Entre les menaces diplomatiques, le bras-de-fer autour du gaz et les affrontements sur le terrain, le face-à-face entre Moscou et Kiev s'installe dans la durée. L'analyse d'Alban Mikoczy, correspondant de France Télévisions à Moscou.

Article rédigé par Martin Gouesse - Propos recueillis par
France Télévisions
Publié Mis à jour
Temps de lecture : 8min
Le président ukrainien Petro Porochenko lors d'un discours à Kiev (Ukraine), sur une photo non datée fournie par la présidence le 18 juin 2014. (MYKOLA LAZARENKO / PRESIDENTIAL PRESS SERVICE / AFP)

Les combats continuent dans l'est de l'Ukraine.

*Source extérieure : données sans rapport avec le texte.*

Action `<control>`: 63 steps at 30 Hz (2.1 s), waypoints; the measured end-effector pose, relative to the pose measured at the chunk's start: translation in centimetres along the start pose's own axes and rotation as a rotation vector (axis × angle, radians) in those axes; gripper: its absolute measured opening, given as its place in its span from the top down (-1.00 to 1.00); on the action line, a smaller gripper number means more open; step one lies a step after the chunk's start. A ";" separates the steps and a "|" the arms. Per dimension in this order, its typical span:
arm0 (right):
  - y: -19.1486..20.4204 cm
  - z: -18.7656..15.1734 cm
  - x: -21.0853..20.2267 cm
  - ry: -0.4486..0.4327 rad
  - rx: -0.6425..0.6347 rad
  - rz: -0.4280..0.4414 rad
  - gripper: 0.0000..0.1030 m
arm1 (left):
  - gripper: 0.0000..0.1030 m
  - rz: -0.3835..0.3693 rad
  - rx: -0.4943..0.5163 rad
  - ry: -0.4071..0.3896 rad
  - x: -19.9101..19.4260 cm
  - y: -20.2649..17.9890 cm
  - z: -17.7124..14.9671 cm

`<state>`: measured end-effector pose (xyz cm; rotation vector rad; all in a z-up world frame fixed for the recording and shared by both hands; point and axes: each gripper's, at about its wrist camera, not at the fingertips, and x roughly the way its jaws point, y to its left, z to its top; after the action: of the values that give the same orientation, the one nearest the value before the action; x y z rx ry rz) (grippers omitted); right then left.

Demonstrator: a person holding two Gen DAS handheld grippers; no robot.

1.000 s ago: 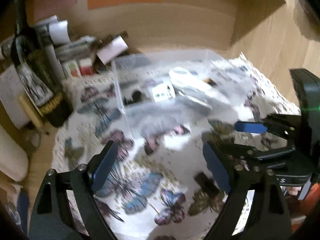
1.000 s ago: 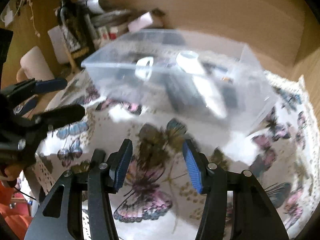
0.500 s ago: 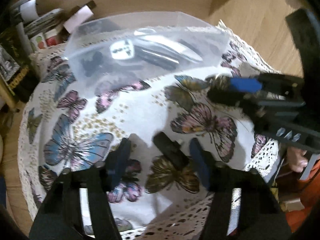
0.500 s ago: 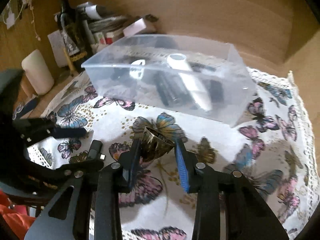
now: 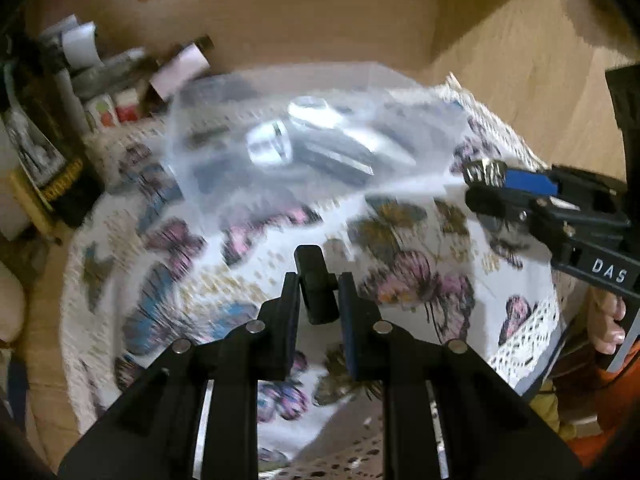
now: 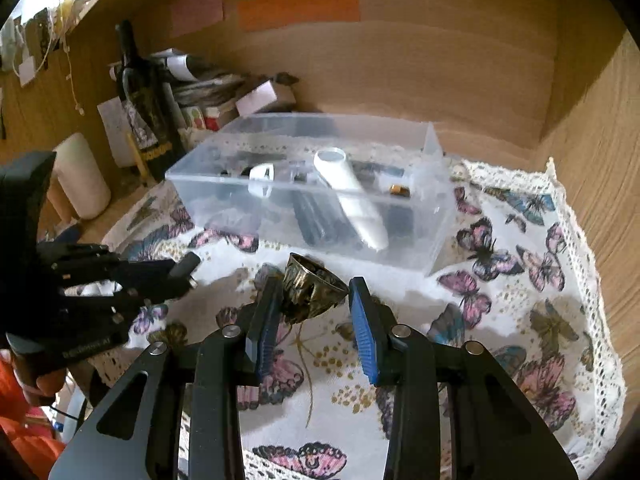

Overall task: Organize rigid objects
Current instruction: 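Grasp the brass funnel piece with the right tool while the left grasps a black part, then lower both items into the clear box and open both tools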

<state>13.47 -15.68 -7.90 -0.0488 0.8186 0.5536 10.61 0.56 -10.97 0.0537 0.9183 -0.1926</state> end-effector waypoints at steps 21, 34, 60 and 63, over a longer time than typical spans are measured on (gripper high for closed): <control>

La Russie a déployé ces derniers jours des milliers de soldats supplémentaires à la frontière orientale du pays, a annoncé jeudi 19 juin le secrétaire général de l'Otan, Anders Fogh Rasmussen. L'Ukraine, elle, a annoncé mercredi qu'elle allait ordonner un cessez-le-feu unilatéral à ses troupes dans la région. Des militaires estiment que l'ampleur des affrontements atteint des records. Francetv info a interrogé Alban Mikoczy, correpondant de France Télévisions à Moscou.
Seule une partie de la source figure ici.